It was a leisurely Friday afternoon in the staffroom months ago. We were all gathered around the photocopier, waiting for the arrival of a competent person to remove the paper jam. The then not-yet-retired Head Teacher Bob was telling us about a gorgeous red sports car he sighted the other day in the street.
"I was admiring it from across the street when I saw another man also looking at it and standing right beside it. It was bloody Paul Keating! (Australian Prime Minister of the Labor Party, voted out in 1996) I almost cried out loud, ‘go away you old hag, don’t spoil my view!’"
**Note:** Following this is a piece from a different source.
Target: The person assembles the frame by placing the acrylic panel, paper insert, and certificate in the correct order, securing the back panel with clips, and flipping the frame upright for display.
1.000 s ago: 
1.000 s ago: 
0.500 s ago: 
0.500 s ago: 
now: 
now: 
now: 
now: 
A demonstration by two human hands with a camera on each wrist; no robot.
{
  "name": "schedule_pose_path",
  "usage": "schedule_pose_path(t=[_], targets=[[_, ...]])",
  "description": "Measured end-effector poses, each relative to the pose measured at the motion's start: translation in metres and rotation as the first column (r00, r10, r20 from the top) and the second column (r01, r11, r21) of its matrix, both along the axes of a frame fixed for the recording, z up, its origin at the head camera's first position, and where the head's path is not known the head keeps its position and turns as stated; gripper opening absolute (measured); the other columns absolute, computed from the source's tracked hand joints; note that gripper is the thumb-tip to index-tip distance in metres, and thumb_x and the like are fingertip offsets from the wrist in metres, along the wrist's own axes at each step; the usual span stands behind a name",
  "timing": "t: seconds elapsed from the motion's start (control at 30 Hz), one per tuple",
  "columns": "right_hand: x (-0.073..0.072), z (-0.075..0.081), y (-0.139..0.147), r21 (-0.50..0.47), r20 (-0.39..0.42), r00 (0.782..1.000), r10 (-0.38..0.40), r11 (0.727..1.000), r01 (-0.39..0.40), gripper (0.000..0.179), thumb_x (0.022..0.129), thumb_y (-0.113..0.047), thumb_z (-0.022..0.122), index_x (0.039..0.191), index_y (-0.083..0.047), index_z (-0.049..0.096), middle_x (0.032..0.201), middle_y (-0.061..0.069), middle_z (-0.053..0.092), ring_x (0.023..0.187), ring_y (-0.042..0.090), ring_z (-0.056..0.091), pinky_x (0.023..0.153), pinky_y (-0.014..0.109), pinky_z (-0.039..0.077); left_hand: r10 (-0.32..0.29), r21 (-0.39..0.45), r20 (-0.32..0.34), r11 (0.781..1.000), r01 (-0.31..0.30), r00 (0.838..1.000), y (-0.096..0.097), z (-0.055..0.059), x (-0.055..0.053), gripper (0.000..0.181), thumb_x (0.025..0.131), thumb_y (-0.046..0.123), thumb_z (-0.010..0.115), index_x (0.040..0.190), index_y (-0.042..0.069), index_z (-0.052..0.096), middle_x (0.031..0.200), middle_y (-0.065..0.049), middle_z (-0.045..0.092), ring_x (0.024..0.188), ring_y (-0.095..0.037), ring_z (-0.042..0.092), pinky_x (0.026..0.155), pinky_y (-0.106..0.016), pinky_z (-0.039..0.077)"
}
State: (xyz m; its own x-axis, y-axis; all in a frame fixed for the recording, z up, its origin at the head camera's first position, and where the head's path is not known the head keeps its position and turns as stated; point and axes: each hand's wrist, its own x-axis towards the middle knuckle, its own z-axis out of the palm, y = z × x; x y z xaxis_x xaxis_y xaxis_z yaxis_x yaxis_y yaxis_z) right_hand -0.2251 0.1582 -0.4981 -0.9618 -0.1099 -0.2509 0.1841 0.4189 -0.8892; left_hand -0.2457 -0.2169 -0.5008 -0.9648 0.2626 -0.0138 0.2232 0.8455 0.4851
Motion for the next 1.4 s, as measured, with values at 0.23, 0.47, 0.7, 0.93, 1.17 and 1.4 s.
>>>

"Well, I went to a stage show with my husband the other day, " I continued, feeling rather excited about all the celebrity talk, "and I saw a short old man standing in a queue at the counter to buy drinks during the interval. I thought he looked rather familiar, then I realised he was Bob Hawk! (another Labor Prime Minister before Keating) He looked rather lonely, because nobody was even looking at him, apart from me, of course."
“Well, I was shopping with my niece and her daughter Emily at Bondi Junction the other day,” said Jenny, who could hardly wait for me to finish to make her contribution to the celebrity talk, “Emily was sitting in her stroller eating her blue ice-cream, and she started talking to a little boy next to her who was also sitting in a stroller eating a green ice-cream. Emily said, ‘my colour is prettier than yours’, and so the two were comparing their ice-creams. Then the boy’s father asked my niece, ‘how old is your daughter?’. My niece said ‘three’, then the father said, ‘gee this girl can talk!’, and then they moved on. I said to my niece, ‘this man sounds familiar. Have we met him before?’ And my niece said, ‘That’s Russel Crowe!’”
At that moment a diligent student put his head in the door looking for his teacher to hand in his research assignment which was a week late. So we broke up and went back to work, just to set the student a good example.
On the weekend the next day Hubby and I went for a relaxing cappucino at a local cafe/bookshop – one of those new trendy places where they sell both coffee and books. I was telling Hubby all the celebrity sightings I heard about the previous day when I looked up and recognised the bloke working at the coffee machine behind the counter. “Hey, look,” I alerted him with a nudge, “isn’t that Glen McGrath, the Cricket Star who was playing on telly last night?”
“Yep,” Hubby replied without even looking up, “He owns this place. The coffee’s alright – nothing’s wrong with it, but the service is lousy.”